Parfois, des parcours « chaotiques »

Dans les années 1970, les effets secondaires de la pilule étaient relégués au second plan : l’enjeu majeur pour les femmes était de pouvoir contrôler elles-mêmes leur fécondité, de gagner une plus grande liberté, avec une envie de développer leur vie professionnelle. « Au fil des générations, la transmission de cette lutte s’est atténuée, poursuit la sociologue et démographe Nathalie Bajos. Aujourd’hui, alors que la pilule représente une évidence sociale, on peut davantage mettre en avant ses effets secondaires – la perte de libido, les troubles de l’humeur, les nausées, etc. » Plus largement, chez les étudiantes, les critiques de la pilule s’inscrivent dans un vaste mouvement de défiance vis-à-vis d’une « hypermédicalisation », de la prise d’hormones de synthèse. Sans oublier une forme de rejet du contrôle du médecin sur leurs corps.
« Face à la parole divine du médecin, j’étais incapable d’affirmer que je ne voulais pas de la pilule »
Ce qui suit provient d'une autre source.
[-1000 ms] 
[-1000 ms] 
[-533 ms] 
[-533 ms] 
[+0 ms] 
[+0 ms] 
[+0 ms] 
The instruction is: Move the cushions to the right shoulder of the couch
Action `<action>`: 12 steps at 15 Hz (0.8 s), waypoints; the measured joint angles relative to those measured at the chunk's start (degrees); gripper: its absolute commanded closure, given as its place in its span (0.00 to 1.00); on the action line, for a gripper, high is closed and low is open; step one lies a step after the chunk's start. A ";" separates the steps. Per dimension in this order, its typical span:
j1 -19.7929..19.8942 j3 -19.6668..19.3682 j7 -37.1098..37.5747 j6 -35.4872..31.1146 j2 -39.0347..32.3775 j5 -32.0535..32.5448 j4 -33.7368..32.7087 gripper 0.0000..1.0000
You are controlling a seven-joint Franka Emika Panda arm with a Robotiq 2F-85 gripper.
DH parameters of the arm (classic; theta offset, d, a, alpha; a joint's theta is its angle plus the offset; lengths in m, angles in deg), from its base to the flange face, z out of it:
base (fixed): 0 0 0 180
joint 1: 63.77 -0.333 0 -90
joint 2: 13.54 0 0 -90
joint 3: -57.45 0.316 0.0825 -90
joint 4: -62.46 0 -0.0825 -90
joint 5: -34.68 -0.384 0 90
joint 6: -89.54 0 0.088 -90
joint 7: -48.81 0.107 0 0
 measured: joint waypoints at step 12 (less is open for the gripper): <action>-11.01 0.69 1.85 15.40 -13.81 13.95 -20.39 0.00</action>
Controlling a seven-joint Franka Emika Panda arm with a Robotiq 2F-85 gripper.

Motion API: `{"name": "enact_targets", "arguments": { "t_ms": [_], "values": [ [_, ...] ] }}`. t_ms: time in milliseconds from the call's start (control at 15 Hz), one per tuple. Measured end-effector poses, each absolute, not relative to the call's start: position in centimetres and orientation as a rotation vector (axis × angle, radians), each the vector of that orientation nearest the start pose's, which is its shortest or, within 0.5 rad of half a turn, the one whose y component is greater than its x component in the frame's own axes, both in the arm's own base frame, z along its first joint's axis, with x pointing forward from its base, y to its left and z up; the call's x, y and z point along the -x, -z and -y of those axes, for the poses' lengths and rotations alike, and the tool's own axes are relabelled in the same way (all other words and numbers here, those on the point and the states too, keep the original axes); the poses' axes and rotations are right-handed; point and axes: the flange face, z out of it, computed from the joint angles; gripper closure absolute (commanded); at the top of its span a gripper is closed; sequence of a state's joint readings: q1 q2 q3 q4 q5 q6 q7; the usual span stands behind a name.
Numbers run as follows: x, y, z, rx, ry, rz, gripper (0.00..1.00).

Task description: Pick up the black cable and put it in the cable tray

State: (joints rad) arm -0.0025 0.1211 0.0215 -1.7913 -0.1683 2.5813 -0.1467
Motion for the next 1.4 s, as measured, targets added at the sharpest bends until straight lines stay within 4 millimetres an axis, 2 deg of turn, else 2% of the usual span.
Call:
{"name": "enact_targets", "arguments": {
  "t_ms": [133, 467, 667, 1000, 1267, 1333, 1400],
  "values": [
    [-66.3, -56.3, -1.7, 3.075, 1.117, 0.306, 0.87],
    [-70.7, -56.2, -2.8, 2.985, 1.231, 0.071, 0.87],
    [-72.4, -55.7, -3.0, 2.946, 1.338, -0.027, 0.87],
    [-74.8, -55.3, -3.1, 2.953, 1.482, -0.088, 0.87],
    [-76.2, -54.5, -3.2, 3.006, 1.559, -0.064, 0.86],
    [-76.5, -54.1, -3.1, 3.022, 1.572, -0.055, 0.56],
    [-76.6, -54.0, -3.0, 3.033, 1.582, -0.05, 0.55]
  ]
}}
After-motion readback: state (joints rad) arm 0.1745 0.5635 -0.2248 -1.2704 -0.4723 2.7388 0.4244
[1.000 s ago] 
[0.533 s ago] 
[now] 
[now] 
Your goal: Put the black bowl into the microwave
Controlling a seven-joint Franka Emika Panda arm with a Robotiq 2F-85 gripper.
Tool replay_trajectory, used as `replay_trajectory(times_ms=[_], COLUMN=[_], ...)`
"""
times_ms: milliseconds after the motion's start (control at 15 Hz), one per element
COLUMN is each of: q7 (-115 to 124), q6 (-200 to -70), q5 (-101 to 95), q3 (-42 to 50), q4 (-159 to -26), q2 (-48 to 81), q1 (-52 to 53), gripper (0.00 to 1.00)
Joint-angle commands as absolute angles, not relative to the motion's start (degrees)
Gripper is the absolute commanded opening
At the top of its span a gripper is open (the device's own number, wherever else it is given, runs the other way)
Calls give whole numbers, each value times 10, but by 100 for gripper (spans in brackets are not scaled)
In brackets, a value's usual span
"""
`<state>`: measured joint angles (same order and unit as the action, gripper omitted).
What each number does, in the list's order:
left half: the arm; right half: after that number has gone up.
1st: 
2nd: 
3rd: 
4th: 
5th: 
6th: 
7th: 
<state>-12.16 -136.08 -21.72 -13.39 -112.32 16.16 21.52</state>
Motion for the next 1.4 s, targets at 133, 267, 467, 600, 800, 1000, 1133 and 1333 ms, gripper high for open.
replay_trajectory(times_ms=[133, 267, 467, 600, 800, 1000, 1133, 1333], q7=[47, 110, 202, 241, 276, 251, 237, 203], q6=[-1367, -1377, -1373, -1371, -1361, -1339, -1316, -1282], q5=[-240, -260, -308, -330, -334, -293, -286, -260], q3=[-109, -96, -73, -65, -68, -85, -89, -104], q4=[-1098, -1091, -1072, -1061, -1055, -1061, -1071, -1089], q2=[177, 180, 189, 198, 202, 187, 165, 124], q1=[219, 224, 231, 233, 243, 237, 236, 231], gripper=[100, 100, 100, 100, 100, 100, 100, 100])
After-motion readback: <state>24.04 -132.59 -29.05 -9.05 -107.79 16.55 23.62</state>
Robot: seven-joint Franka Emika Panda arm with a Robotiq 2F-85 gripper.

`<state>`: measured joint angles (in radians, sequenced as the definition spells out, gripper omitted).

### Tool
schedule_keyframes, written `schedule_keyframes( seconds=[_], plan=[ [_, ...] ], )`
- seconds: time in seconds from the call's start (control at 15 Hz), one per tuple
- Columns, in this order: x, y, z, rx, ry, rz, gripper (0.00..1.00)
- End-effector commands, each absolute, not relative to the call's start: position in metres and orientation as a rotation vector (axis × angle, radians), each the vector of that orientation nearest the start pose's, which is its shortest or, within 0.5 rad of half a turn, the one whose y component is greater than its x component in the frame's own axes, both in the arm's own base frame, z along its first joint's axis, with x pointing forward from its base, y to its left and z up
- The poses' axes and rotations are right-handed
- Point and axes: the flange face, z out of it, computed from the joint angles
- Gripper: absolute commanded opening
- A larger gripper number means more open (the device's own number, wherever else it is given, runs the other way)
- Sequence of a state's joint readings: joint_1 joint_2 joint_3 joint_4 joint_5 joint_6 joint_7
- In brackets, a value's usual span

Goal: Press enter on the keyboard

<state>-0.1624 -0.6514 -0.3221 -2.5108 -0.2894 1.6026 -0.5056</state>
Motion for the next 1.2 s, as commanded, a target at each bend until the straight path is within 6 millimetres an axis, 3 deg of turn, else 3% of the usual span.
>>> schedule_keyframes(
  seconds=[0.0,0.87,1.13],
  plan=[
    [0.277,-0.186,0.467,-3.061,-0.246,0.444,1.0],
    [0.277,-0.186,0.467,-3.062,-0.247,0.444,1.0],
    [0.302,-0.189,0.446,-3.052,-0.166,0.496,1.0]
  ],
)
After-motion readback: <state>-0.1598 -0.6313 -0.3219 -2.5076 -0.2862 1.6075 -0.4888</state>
Alexandra, 22 ans, qui vient de terminer son master 2 en économie sociale et solidaire à l’université de Bordeaux, raconte sans tabou son « parcours chaotique de contraception ». Première pilule à 18 ans : dépression, plaques dans le dos, arrêt au bout de six mois. « Face à la parole divine du médecin, j’étais incapable d’affirmer que je n’en voulais pas. » Deuxième pilule pendant près d’un an : douleurs de règles insupportables. Stérilet hormonal ensuite, le temps de son Erasmus au Portugal : « J’avais des contractions tous les mois, mon corps essayait de l’expulser. Je n’ai jamais eu aussi mal de ma vie. Je n’avais plus de vie sexuelle, plus rien n’était possible. » On ne détaille pas les effets de la troisième pilule, puis du stérilet en cuivre : « J’ai décidé de tout arrêter. Le préservatif est devenu la seule contrainte acceptable », lâche Alexandra, qui reconnaît qu’avec son médecin de famille, désormais à la retraite, elle ressentait « un gros décalage de génération ».
« Il n’existe pas une méthode de contraception idéale pour toutes les femmes et les hommes, l’enjeu est de trouver celle qui convient le mieux », souligne Nathalie Bajos. Un précepte parfaitement intégré par Emmanuelle (prénom d’emprunt), 21 ans, rencontrée à la sortie de son rendez-vous à l’Espace santé. Pour cette étudiante en médecine, la pilule ne pose aucun problème : « J’ai le même copain et la même pilule depuis six ans. Je ne fume pas, pas de prise de poids, pas d’acné, ça roule. » A chacune de trouver sa voie.